Había una vez una pequeña ciudad llamada Arcade, situada a la orilla del Océano Atlántico. Era un lugar tranquilo y apacible, donde la gente vivía en armonía con la naturaleza y se dedicaba a sus quehaceres diarios. Sin embargo, había algo que inquietaba a los habitantes de Arcade: el antiguo edificio del Ayuntamiento, que se encontraba en el centro de la ciudad.
Desde tiempos inmemoriales, se decía que el edificio estaba embrujado y que en sus oscuros pasillos se escondían los espíritus de aquellos que habían fallecido en la ciudad. Muchas personas aseguraban haber visto sombras o escuchado susurros en el interior del edificio, y muchas otras habían jurado no volver a poner un pie en él.
Sin embargo, un día, un grupo de jóvenes decidió desafiar la superstición y se adentró en el edificio del Ayuntamiento a medianoche, decididos a demostrar que no había nada de qué asustarse. Armados con linternas y una cámara de vídeo, los jóvenes recorrieron los pasillos y habitaciones del edificio, registrando todo lo que veían.

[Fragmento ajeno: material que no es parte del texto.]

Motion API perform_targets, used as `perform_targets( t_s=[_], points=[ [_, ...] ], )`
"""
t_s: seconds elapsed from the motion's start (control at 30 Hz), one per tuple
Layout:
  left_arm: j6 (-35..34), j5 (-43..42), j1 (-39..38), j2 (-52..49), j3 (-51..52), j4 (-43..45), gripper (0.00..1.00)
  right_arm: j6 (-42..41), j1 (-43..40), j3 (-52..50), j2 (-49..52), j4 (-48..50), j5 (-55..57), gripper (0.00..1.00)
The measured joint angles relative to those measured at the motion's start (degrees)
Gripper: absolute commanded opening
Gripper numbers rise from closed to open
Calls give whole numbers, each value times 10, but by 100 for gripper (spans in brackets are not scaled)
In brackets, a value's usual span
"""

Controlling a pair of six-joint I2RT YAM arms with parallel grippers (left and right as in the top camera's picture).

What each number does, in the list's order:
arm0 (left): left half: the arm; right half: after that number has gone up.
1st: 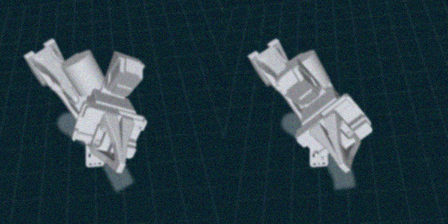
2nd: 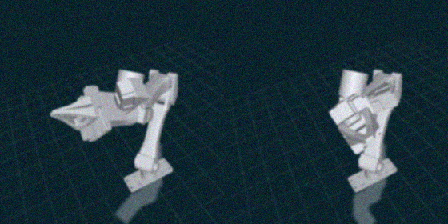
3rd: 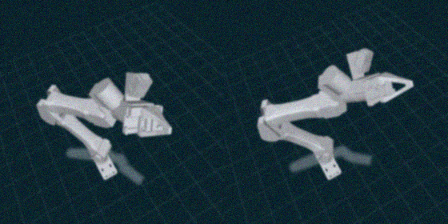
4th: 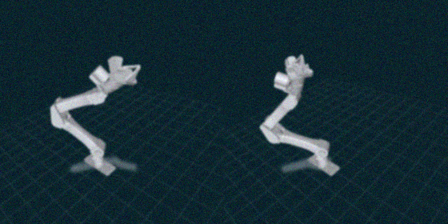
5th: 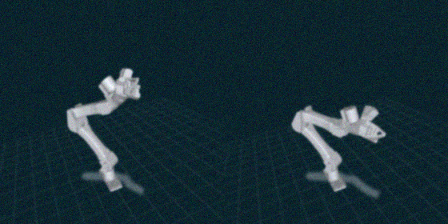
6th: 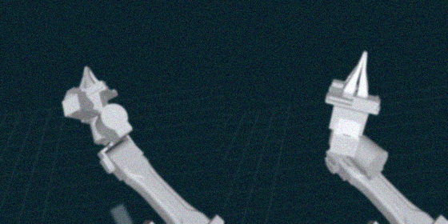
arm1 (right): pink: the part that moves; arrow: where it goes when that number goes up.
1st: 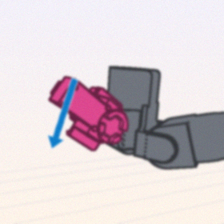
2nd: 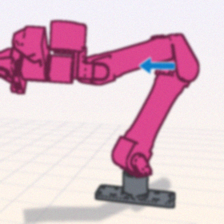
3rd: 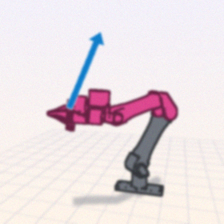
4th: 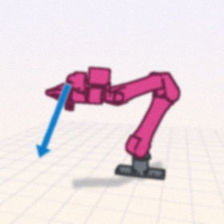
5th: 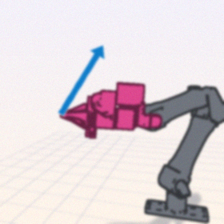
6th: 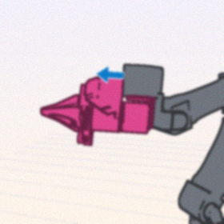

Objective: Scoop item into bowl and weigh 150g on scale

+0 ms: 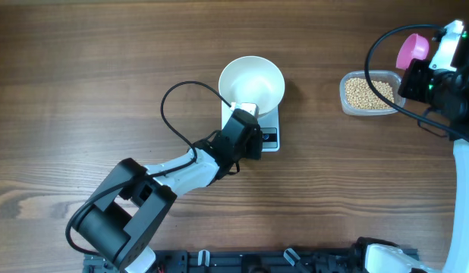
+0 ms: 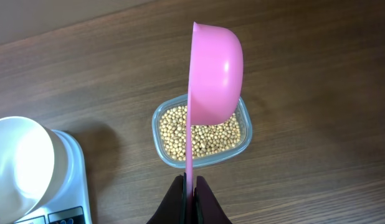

Pero no tardaron en darse cuenta de que algo no iba bien. Las luces de sus linternas comenzaron a parpadear y a apagarse, y a medida que avanzaban, el aire se hacía más frío y denso. De repente, una de las jóvenes gritó y señaló hacia un rincón de la habitación. Allí, sentada en una silla, había una figura transparente y espectral, con la mirada fija en ellos.
Los jóvenes se dieron la vuelta y huyeron del edificio del Ayuntamiento tan rápido como pudieron, sin mirar atrás. Cuando salieron a la calle, se dieron cuenta de que habían estado adentro del edificio durante horas, cuando sólo habían planeado permanecer unos minutos. A partir de ese momento, nadie volvió a entrar en el edificio del Ayuntamiento de noche, y la leyenda del edificio embrujado se extendió por toda la ciudad.